Grant Snowflake Access to the Storage Locations
Step-1: Now execute the
DESCRIBE INTEGRATION command to retrieve the consent URL.
DESC STORAGE INTEGRATION azure_storage_integration;
Step-2: After executing the query above, it will return 7 rows. We will focus on rows number 6 and 7.
Azure Consent URL:
Copy the Azure consent URL(Refer above image) and paste it into another tab of browser. And Press enter key.
After that, you will see a
permission requested window. Please provide consent to allow Snowflake access to the respective container and storage account that you have granted access to.
Check the consent box and then click on the accept button.
After you have consented, it will navigate to your Snowflake portal screen. This means your consent was authorized successfully.
Azure Multi tenant app name
Navigate to the Azure storage account, select
Access Control (IAM), and click on the
+ Add button, and select
Add role assignment.
After that, in the
Role section, search for
Storage Blob Data Contributor, select it, and click
Then click on
Select member, type a few characters of your Azure multi-tenant app name (as referenced in row number 7), select the app name, and click on
Select. After this, click on
Review + assign.
Roles have been assigned successfully. You can verify this by navigating to the storage account, accessing the Access control (IAM) section > Role assignments.
Create File Format Objects
Define a file format that specifies how your data is formatted in the Azure Blob Storage files.
Step-1: Let’s take a look at a sample file. The file format is TXT, and the data is in comma-separated format.
Step-2: Execute the following SQL query to create a file format.
- Type: This specifies the file format type. In this case CSV will work for TXT file.
- Field Delimiter: It specifies the field delimiter used in the files. Here data are separated by commas.
- Skip Header: This line specifies the number of header rows to skip in the files.
CREATE OR REPLACE FILE FORMAT blob_file_format TYPE = 'CSV' FIELD_DELIMITER = ',' SKIP_HEADER = 1;
Create an External Stage
External stages are used to access and manage data files from external sources in Snowflake, such as Amazon S3, Azure Blob Storage, or Google Cloud Storage.
Create a stage object to specify to Snowflake where to retrieve the files from-
CREATE OR REPLACE STAGE my_azure_stage STORAGE_INTEGRATION = azure_storage_integration URL = 'azure://sdevaccount.blob.core.windows.net/snowflakecontainer/empData.txt' FILE_FORMAT = blob_file_format;
- STORAGE_INTEGRATION: provide the name of the storage integration we created earlier in Snowflake.

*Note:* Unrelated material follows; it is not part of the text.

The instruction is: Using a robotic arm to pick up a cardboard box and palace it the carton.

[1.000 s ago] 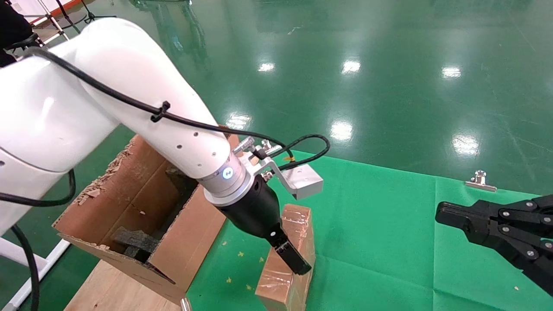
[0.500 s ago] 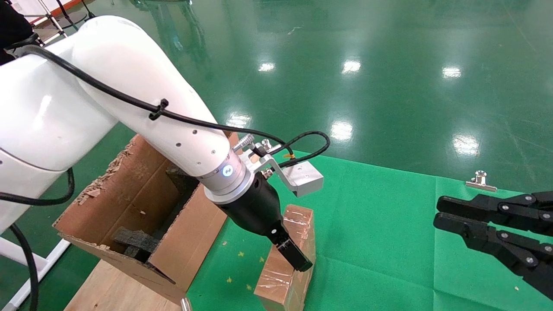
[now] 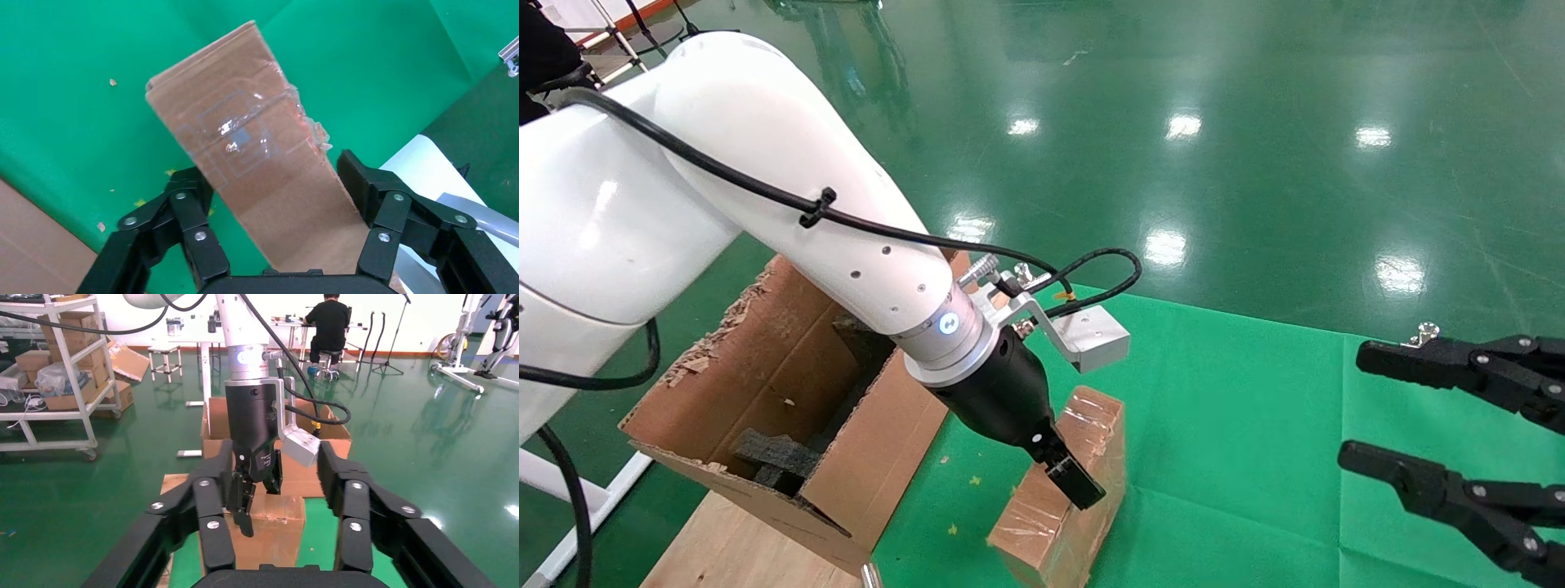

- URL: Provide the URL with file name.
- FILE_FORMAT: Provide the name of the file format we created earlier in Snowflake.
View the data before loading it into the table
Before loading data into the table, you can execute the following query to check the file data.
$4 represent the values of the first four columns in the table.
Note: In our file format, we skipped the file header, that’s why we are using these placeholders instead of actual column names.
Select $1, $2, $3, $4 from @DEVDB.PUBLIC.my_azure_stage;
Copy command to ingest data from Azure
COPY INTO command is used to load data from external files, such as CSV, TSV or Parquet files, into a Snowflake table.
Execute the commands below one by one-
Copy into DEVDB.PUBLIC.employees from @DEVDB.PUBLIC.my_azure_stage; Select * from employees;
Data has been successfully loaded into the Snowflake table.
Thank you for reading this post, and I hope you enjoyed it!